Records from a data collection
+-------+
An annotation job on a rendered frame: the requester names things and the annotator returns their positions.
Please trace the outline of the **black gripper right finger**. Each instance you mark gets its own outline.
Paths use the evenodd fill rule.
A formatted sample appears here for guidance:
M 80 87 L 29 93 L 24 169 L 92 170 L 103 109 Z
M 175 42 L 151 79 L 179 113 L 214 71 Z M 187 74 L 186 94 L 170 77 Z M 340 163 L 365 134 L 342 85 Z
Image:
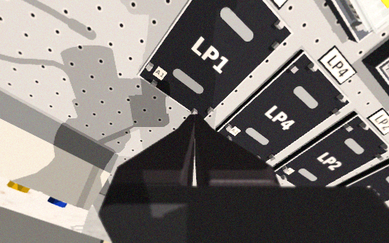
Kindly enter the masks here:
M 281 186 L 271 165 L 194 115 L 197 186 Z

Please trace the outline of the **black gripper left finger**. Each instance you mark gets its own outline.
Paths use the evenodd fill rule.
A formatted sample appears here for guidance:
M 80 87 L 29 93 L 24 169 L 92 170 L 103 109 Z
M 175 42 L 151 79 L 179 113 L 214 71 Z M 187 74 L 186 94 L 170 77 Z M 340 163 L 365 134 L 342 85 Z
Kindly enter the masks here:
M 193 186 L 194 161 L 195 115 L 190 114 L 176 130 L 117 167 L 109 188 L 118 183 Z

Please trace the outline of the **grey control panel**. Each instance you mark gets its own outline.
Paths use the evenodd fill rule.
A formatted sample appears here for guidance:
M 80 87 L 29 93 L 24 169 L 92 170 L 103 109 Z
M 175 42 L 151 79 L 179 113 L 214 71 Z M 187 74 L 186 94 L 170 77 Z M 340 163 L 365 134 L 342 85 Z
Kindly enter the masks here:
M 89 211 L 118 155 L 0 91 L 0 177 L 7 187 Z

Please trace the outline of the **grey perforated base plate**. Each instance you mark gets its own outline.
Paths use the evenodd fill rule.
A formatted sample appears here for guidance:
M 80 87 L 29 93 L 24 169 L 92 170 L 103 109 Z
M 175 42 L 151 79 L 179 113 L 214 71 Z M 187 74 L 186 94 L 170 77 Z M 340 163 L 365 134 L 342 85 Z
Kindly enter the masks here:
M 0 91 L 118 158 L 117 167 L 176 130 L 191 114 L 137 76 L 190 0 L 0 0 Z M 389 25 L 353 42 L 325 0 L 265 0 L 293 34 L 205 120 L 216 130 L 301 49 L 351 101 L 267 163 L 272 167 L 355 111 L 367 119 L 389 96 L 362 60 Z M 318 62 L 336 46 L 357 71 L 342 85 Z
+-------+
Work to complete:
Each line of the data above needs to be retyped as it is, without any picture.

Response below:
An annotation job on a rendered frame: the requester names things and the annotator returns their positions.
Please trace the outline of the **black gripper right finger**. Each instance you mark gets its own outline.
Paths use the evenodd fill rule.
A formatted sample appears here for guidance:
M 80 87 L 29 93 L 24 169 L 92 170 L 103 109 Z
M 175 42 L 151 79 L 179 113 L 214 71 Z M 187 74 L 186 94 L 170 77 Z M 340 163 L 365 134 L 342 85 Z
Image:
Kindly enter the masks here:
M 281 186 L 271 165 L 194 115 L 197 186 Z

Please trace the outline of the **black gripper left finger**. Each instance you mark gets its own outline.
Paths use the evenodd fill rule.
A formatted sample appears here for guidance:
M 80 87 L 29 93 L 24 169 L 92 170 L 103 109 Z
M 175 42 L 151 79 L 179 113 L 214 71 Z M 187 74 L 186 94 L 170 77 Z M 340 163 L 365 134 L 342 85 Z
Kindly enter the masks here:
M 193 186 L 194 161 L 195 115 L 190 114 L 176 130 L 117 167 L 109 188 L 118 183 Z

Please trace the outline of the **grey control panel**. Each instance you mark gets its own outline.
Paths use the evenodd fill rule.
A formatted sample appears here for guidance:
M 80 87 L 29 93 L 24 169 L 92 170 L 103 109 Z
M 175 42 L 151 79 L 179 113 L 214 71 Z M 187 74 L 186 94 L 170 77 Z M 340 163 L 365 134 L 342 85 Z
Kindly enter the masks here:
M 89 211 L 118 155 L 0 91 L 0 177 L 7 187 Z

Please trace the outline of the **grey perforated base plate**. Each instance you mark gets its own outline.
Paths use the evenodd fill rule.
A formatted sample appears here for guidance:
M 80 87 L 29 93 L 24 169 L 92 170 L 103 109 Z
M 175 42 L 151 79 L 179 113 L 214 71 Z M 187 74 L 186 94 L 170 77 Z M 340 163 L 365 134 L 342 85 Z
Kindly enter the masks here:
M 0 91 L 118 158 L 117 167 L 176 130 L 191 114 L 137 76 L 190 0 L 0 0 Z M 389 25 L 353 42 L 325 0 L 265 0 L 293 34 L 205 120 L 216 130 L 301 49 L 351 101 L 267 163 L 272 167 L 355 111 L 367 119 L 389 96 L 362 60 Z M 318 62 L 336 46 L 357 71 L 342 85 Z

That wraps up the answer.